NAB attendance down but biz brews

Smaller exhibs doing well despite less foot traffic

LAS VEGAS — Foot traffic is way down at the National Assn. of Broadcasters confab this year, but some of the smaller fry on the exhibition floor say they’re still doing pretty good business.

A walk through the NAB’s 810,000 square feet of exhibition space at the Las Vegas Convention Center is a vivid reminder of the hardware-intensive nature of broadcasting and production. The big brands dominate the floor’s skyline, but in between the sizable spreads mounted by Panasonic, Sony, Microsoft, JVC, Toshiba, Canon and Avid, among others, are hundreds of smaller shingles boasting all manner of specialties — from the most intricate digital gizmos to the basic building blocks of broadcast towers. It’s Shangri-La for gearheads, as indicated by the slogan on the booth of sound-systems company Lectrosonics: “Made in the USA by a bunch of fanatics.”

Carl Clouse, director of marketing for Elgin, Ill.-based Linear Industries, was excitedly pitching his company’s new line of “digital exciters,” boxy devices that can translate analog broadcast signals into digital for TV stations and also help boost the reach of a station’s digital signal. It’s a “one-click solution” for smaller TV stations that can save them bigtime on engineering costs, at a cool $29,000 (and up) per exciter.

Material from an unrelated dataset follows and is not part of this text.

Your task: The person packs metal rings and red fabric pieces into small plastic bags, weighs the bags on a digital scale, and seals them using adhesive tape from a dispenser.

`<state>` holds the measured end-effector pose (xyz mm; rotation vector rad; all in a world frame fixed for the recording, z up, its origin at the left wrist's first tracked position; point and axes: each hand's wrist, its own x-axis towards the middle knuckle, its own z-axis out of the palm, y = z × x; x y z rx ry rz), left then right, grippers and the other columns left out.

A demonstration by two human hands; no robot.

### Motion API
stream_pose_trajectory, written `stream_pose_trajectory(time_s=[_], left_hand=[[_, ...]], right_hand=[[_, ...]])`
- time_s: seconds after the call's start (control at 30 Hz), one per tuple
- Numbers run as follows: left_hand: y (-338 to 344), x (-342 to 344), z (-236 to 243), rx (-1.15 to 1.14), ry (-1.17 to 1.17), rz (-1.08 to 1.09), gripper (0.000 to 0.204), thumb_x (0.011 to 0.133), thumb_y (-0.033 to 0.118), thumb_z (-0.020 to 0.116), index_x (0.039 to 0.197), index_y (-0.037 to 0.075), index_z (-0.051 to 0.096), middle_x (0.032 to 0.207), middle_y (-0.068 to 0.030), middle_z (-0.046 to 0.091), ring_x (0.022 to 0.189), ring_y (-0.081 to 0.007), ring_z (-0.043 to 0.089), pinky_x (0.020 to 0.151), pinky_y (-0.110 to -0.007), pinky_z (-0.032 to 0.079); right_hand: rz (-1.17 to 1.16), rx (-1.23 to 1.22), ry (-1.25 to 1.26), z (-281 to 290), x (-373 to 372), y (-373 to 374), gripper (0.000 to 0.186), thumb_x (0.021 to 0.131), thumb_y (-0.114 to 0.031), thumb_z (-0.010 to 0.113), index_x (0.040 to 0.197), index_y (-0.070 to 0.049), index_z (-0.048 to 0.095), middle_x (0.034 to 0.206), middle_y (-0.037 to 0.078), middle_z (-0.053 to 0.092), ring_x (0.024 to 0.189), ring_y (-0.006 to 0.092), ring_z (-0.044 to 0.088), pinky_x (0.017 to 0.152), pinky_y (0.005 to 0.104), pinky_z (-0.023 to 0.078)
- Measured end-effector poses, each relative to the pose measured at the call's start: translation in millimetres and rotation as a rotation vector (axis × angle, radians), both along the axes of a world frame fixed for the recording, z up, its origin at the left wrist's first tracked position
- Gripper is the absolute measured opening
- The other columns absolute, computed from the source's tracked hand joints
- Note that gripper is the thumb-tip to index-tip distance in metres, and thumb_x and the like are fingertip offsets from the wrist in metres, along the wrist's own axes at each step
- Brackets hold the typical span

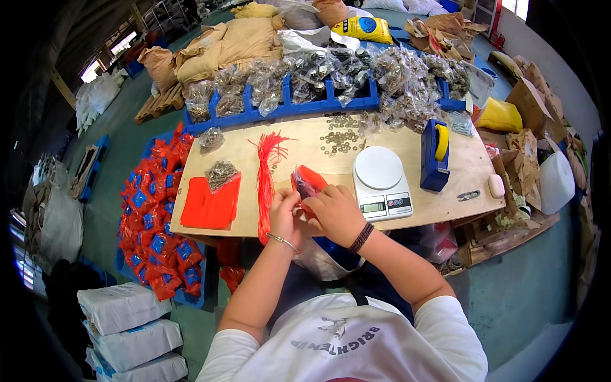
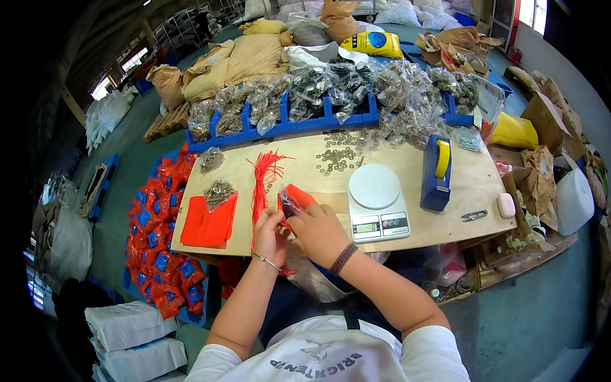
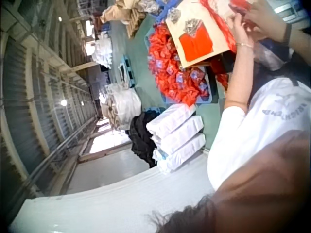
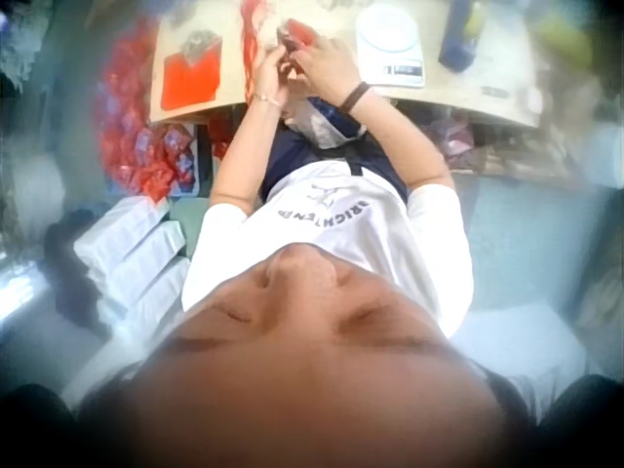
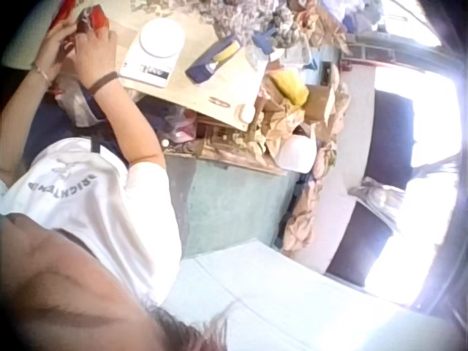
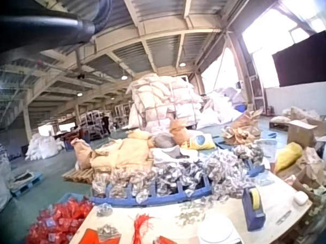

And although everybody at NAB is talking about the digital transition set for June 12 (at long last), the signage on Linear’s booth touts its “analog transmitters.” Isn’t that like advertising a Model T Ford these days?

For the U.S., yes, but not for many other countries in the world, Clouse says. Business from South and Central America has been strong for Linear’s latest analog devices, Clouse said.

“Mexico won’t go digital for another 10 years,” Clouse said, with pesos in his eyes.

Around the corner from Linear is the modest outpost for CineBags, which pitches its heavy duty camera and gear bags as being for people who live “life on location.” The Glendale-based company is run by cinematographer Markus Davids, who creates the bags when not lensing docus. He’s been selling his wares at NAB for the past 10 years.

“I design these bags around what I need when I’m working,” Davids said. “I really just do this for fun.”

And profit. Wednesday was a good day for CineBags: A rep from the National Guard stopped by on Wednesday and placed an order for 200 large bags at $200 apiece.

Overall, attendance at the NAB confab, which began Sunday and runs through today, was down 19% vs. last year’s crowd to about 83,800 attendees — more than 23,000 of which came from outside the U.S.

The grim state of the broadcast economy, particularly for the local TV and radio stations that are NAB’s bread and butter, was palpable amid the crowds on the floor and in the myriad panel seshes. A chipper femme rep for Panasonic began a product demonstration session in the company’s large booth by emphasizing how its latest high-res HD broadcasting tools allow stations to do more “master-quality, file-based production at affordable prices.”